◆ **Required action**
Your answer must be the full listing, repeated word for word.

----------------------------------------

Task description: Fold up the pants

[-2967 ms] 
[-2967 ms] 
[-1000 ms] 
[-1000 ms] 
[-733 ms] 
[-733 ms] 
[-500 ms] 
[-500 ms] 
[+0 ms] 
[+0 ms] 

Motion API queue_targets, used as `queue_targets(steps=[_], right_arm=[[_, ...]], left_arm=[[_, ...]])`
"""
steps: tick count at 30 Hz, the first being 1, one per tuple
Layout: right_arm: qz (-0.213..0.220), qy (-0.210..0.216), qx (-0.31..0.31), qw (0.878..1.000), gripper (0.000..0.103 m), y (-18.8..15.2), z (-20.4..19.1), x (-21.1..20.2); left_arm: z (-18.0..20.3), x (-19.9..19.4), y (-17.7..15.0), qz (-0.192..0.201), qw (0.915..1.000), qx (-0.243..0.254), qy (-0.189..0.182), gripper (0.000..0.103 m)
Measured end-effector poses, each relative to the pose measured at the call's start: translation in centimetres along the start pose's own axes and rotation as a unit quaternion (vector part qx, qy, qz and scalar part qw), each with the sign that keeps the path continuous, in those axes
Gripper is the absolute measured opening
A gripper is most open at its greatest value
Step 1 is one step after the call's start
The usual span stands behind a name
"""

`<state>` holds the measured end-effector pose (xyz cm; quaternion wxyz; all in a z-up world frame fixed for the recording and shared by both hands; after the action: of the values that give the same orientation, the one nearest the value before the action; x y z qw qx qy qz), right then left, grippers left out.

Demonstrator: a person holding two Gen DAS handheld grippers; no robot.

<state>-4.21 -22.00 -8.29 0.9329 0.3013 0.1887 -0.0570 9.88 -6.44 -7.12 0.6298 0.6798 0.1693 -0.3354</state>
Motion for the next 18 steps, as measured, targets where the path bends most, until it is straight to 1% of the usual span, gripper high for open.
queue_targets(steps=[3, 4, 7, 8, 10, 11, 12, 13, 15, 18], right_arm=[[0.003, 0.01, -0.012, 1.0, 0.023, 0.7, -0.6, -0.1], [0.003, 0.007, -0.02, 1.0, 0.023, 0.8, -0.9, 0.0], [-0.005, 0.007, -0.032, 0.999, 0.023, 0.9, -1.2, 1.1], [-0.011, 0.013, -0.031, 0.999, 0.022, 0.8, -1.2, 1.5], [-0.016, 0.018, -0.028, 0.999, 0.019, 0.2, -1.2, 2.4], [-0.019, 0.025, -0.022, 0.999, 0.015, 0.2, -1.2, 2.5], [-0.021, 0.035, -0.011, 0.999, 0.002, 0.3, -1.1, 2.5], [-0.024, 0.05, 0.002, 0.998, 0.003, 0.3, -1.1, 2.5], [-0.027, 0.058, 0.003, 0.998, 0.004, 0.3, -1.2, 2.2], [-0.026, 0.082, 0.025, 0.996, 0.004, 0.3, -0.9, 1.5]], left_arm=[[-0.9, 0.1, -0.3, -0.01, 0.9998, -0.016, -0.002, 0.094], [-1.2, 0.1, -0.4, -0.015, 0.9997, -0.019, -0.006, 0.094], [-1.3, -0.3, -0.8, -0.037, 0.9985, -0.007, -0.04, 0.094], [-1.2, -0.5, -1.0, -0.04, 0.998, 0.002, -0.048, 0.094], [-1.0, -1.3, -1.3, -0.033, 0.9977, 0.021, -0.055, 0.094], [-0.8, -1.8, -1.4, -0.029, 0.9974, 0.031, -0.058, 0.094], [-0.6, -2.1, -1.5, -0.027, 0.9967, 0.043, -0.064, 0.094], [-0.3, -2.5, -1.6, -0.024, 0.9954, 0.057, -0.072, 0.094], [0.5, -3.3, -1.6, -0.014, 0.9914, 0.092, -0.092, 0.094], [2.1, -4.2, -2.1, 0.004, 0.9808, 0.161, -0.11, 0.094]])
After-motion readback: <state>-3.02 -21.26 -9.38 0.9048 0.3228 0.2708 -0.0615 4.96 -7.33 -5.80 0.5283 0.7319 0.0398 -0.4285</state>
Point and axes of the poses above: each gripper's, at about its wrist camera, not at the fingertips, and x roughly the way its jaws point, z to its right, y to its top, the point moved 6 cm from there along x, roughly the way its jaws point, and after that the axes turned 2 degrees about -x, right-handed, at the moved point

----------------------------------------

◆ **Written answer**
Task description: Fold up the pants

[-2967 ms] 
[-2967 ms] 
[-1000 ms] 
[-1000 ms] 
[-733 ms] 
[-733 ms] 
[-500 ms] 
[-500 ms] 
[+0 ms] 
[+0 ms] 

Motion API queue_targets, used as `queue_targets(steps=[_], right_arm=[[_, ...]], left_arm=[[_, ...]])`
"""
steps: tick count at 30 Hz, the first being 1, one per tuple
Layout: right_arm: qz (-0.213..0.220), qy (-0.210..0.216), qx (-0.31..0.31), qw (0.878..1.000), gripper (0.000..0.103 m), y (-18.8..15.2), z (-20.4..19.1), x (-21.1..20.2); left_arm: z (-18.0..20.3), x (-19.9..19.4), y (-17.7..15.0), qz (-0.192..0.201), qw (0.915..1.000), qx (-0.243..0.254), qy (-0.189..0.182), gripper (0.000..0.103 m)
Measured end-effector poses, each relative to the pose measured at the call's start: translation in centimetres along the start pose's own axes and rotation as a unit quaternion (vector part qx, qy, qz and scalar part qw), each with the sign that keeps the path continuous, in those axes
Gripper is the absolute measured opening
A gripper is most open at its greatest value
Step 1 is one step after the call's start
The usual span stands behind a name
"""

`<state>` holds the measured end-effector pose (xyz cm; quaternion wxyz; all in a z-up world frame fixed for the recording and shared by both hands; after the action: of the values that give the same orientation, the one nearest the value before the action; x y z qw qx qy qz), right then left, grippers left out.

Demonstrator: a person holding two Gen DAS handheld grippers; no robot.

<state>-4.21 -22.00 -8.29 0.9329 0.3013 0.1887 -0.0570 9.88 -6.44 -7.12 0.6298 0.6798 0.1693 -0.3354</state>
Motion for the next 18 steps, as measured, targets where the path bends most, until it is straight to 1% of the usual span, gripper high for open.
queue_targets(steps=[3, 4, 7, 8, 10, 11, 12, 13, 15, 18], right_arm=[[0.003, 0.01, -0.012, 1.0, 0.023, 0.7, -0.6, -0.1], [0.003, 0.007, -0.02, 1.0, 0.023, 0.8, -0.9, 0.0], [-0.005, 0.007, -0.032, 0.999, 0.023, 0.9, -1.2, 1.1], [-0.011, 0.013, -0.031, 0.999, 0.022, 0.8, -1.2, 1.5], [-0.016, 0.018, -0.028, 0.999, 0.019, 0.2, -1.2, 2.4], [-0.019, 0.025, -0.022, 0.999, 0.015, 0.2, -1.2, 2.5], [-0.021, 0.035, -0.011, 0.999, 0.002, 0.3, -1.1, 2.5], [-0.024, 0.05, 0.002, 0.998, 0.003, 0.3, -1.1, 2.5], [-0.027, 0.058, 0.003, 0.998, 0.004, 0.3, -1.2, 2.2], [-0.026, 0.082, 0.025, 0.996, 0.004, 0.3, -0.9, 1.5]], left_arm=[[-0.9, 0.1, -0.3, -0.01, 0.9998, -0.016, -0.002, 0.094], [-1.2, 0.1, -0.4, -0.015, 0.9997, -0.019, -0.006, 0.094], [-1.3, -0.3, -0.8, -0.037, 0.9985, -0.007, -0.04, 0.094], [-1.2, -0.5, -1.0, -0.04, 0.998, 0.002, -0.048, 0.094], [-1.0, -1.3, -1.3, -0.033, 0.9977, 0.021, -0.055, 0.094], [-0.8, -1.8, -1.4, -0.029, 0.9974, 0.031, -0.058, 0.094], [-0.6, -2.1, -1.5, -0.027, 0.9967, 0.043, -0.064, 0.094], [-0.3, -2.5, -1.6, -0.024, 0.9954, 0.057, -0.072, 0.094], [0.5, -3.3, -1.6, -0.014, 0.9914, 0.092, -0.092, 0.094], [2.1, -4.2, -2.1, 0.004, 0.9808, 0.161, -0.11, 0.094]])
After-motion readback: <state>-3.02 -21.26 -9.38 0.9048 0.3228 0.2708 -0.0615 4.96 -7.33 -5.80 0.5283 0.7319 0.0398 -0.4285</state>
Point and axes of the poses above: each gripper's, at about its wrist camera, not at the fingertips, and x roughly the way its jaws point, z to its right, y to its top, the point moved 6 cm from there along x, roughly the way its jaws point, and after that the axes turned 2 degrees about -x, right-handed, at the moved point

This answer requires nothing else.